■ DIRECTIONS FOR THIS TASK
Find "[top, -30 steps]" below and begin at its line; stop after the line with "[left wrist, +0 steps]". Output those lines exactly, without pictures.

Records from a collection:
BEGIN

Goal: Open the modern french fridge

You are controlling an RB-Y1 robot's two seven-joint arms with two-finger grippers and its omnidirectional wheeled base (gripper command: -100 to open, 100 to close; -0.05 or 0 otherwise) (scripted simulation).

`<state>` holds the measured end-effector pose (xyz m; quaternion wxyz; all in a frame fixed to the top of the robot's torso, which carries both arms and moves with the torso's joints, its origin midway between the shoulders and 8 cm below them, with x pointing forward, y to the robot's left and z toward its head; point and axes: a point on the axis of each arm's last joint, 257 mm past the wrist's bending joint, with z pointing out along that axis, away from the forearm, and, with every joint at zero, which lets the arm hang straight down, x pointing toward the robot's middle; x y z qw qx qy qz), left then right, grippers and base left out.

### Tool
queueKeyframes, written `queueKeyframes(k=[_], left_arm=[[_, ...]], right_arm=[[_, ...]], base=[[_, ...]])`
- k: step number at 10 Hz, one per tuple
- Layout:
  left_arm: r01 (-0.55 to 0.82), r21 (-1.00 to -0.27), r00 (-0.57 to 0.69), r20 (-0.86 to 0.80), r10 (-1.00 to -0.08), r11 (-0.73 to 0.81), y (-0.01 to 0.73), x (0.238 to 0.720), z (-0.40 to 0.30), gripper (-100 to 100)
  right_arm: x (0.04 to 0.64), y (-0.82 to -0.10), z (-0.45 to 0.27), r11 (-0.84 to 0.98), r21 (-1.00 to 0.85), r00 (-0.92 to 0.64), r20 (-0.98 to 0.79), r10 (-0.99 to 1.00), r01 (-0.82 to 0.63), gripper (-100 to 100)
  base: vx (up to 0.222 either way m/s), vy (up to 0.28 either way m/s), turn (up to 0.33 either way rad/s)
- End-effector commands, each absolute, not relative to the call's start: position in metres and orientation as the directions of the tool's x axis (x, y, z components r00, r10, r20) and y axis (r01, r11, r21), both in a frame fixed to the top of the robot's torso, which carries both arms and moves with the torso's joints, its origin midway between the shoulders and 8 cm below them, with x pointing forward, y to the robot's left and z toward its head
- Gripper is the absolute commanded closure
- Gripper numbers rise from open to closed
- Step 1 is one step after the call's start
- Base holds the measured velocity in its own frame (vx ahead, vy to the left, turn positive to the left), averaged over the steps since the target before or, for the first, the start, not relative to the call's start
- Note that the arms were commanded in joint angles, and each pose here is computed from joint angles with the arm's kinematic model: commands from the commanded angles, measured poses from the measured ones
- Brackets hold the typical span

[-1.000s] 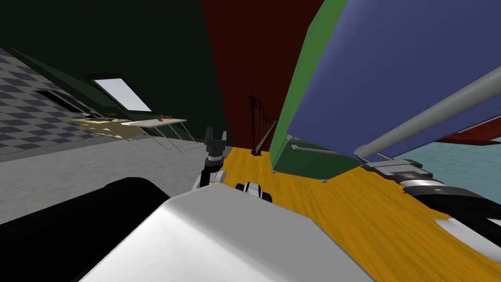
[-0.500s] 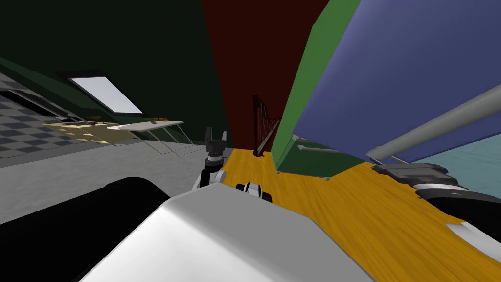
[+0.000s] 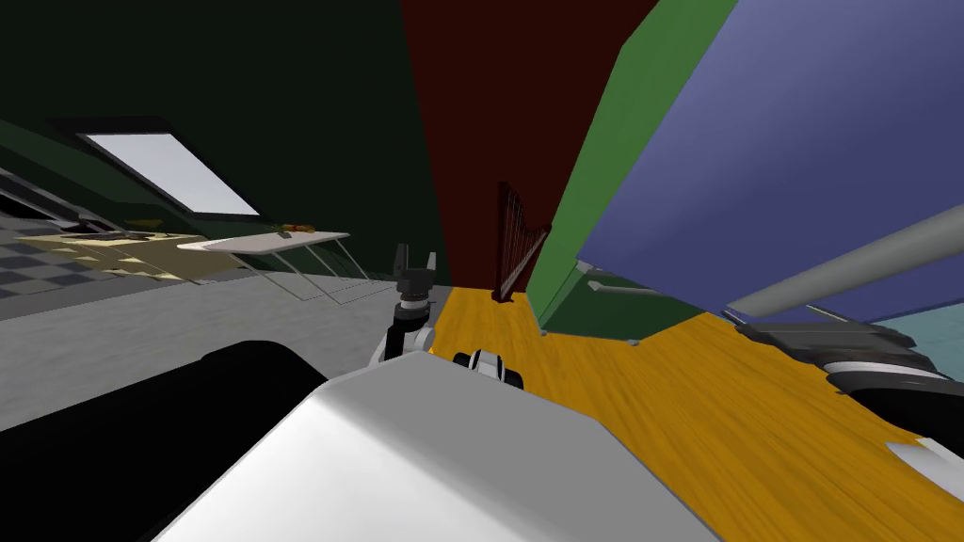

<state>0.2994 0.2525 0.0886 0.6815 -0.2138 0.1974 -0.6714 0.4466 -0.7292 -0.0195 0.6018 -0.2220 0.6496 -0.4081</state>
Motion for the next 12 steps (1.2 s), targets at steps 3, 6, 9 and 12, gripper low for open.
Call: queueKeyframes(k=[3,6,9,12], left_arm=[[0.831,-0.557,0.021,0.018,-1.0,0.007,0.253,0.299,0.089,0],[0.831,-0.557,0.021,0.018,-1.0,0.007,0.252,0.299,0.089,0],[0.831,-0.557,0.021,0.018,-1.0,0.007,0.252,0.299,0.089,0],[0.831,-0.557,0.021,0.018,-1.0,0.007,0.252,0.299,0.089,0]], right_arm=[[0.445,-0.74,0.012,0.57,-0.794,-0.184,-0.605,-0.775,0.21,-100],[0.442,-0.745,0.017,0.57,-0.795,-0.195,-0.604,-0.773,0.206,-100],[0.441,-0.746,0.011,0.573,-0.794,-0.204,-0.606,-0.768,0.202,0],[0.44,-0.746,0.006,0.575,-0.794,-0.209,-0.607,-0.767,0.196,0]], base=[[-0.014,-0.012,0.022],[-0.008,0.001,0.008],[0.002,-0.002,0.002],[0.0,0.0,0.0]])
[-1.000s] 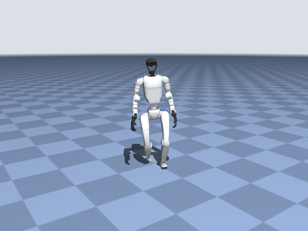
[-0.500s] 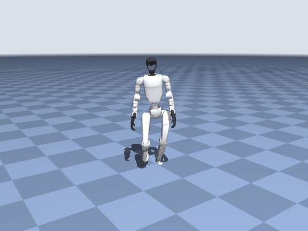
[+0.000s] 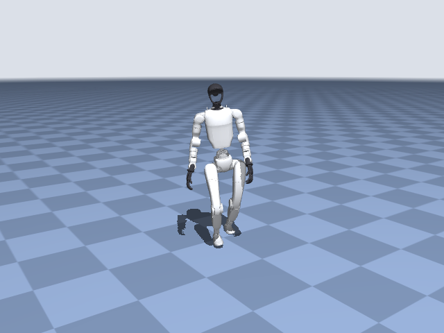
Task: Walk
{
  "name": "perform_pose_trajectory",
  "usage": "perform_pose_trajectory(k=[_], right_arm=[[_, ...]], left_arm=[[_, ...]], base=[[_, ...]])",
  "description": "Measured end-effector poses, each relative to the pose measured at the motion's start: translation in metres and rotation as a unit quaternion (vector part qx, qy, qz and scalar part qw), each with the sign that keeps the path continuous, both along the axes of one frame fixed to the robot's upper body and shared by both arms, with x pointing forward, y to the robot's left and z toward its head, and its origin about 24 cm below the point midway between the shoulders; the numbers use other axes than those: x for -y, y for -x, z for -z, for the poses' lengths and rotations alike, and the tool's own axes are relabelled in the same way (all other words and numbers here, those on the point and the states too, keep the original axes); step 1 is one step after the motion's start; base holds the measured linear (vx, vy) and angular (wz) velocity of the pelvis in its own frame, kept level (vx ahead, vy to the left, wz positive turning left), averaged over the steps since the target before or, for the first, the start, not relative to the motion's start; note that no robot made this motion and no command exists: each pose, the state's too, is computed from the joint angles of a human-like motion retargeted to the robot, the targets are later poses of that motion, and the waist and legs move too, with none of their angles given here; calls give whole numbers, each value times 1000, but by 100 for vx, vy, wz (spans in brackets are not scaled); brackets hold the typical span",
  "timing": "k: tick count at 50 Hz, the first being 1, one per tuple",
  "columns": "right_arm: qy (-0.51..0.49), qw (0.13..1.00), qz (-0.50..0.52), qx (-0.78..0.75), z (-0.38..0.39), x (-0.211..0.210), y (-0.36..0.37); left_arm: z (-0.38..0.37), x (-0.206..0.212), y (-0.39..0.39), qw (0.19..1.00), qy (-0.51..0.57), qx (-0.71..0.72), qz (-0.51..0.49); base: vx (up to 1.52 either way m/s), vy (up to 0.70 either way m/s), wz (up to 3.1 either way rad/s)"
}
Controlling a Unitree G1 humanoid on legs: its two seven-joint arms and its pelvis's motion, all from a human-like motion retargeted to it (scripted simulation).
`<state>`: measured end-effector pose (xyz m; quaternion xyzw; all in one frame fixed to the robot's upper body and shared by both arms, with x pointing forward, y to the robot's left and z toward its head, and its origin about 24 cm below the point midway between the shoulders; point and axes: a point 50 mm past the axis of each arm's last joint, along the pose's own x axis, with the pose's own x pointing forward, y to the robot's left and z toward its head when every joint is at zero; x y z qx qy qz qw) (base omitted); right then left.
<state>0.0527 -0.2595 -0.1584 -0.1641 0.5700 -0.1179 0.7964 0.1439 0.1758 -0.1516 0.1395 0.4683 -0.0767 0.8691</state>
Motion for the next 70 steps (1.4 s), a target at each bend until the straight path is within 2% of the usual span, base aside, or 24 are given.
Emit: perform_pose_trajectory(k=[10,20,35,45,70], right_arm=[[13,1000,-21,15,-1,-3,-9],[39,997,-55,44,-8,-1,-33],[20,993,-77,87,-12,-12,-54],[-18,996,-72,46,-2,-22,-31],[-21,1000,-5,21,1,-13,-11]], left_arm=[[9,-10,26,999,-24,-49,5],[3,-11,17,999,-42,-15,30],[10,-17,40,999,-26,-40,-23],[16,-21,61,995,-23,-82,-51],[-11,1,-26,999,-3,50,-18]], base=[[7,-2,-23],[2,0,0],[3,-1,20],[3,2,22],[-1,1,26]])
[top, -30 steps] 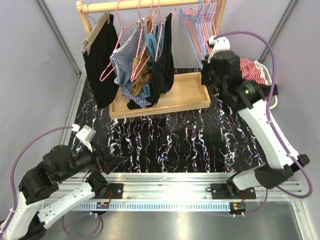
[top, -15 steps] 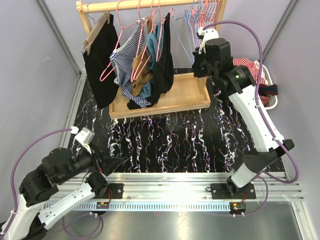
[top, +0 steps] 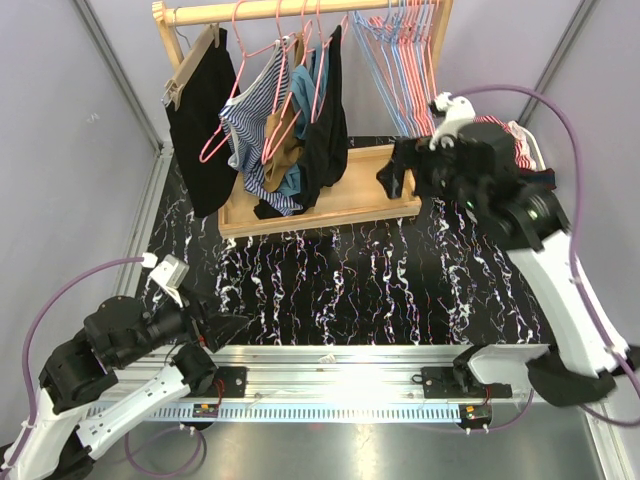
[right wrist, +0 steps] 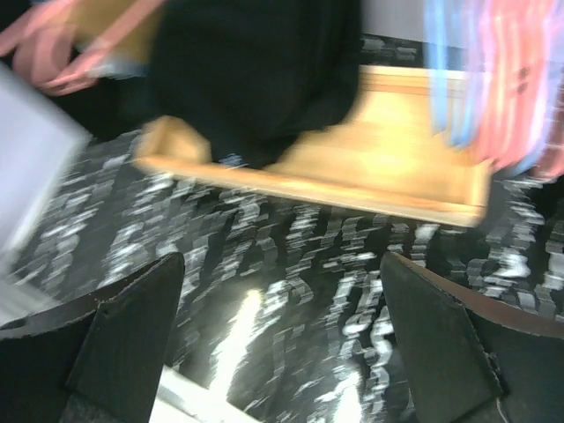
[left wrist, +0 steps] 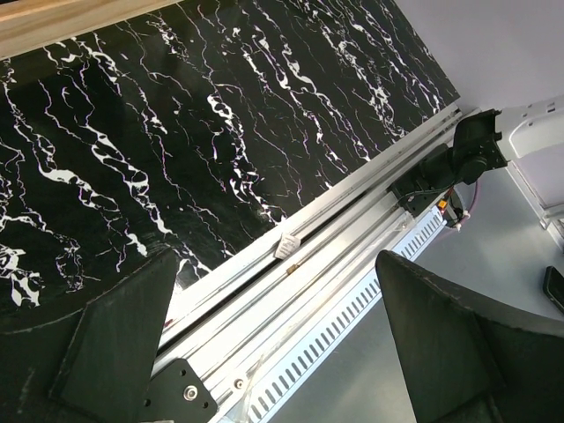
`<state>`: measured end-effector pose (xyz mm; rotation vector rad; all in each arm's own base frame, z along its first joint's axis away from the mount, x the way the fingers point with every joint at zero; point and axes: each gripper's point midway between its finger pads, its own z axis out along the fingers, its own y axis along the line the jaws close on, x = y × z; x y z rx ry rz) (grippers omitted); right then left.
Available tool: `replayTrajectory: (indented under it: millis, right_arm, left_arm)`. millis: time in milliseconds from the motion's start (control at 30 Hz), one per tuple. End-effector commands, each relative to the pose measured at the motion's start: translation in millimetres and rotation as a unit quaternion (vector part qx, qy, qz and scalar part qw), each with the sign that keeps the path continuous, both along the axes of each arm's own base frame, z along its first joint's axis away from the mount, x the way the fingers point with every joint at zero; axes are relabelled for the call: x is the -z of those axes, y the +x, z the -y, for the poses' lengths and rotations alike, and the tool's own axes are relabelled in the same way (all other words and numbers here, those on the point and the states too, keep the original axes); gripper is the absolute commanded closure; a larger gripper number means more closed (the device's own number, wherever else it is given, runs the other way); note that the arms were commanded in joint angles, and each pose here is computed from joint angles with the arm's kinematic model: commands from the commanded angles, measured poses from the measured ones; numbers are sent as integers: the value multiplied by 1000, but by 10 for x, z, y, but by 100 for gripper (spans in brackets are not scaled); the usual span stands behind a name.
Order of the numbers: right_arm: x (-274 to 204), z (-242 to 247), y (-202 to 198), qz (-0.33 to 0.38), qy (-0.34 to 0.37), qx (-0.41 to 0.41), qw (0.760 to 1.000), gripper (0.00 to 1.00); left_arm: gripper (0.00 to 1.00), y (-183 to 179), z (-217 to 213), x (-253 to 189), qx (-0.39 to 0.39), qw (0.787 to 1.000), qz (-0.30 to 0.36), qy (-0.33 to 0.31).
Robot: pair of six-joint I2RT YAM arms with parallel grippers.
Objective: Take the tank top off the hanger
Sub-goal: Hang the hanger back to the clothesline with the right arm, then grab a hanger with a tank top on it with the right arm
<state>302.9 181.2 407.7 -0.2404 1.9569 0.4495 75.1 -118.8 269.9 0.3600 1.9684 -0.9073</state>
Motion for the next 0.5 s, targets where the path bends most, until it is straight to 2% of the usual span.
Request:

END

■ EXERCISE RESPONSE
[top, -30 steps] 
[top, -15 steps] 
[top, +0 steps] 
[right wrist, +0 steps] 
[left wrist, +0 steps] 

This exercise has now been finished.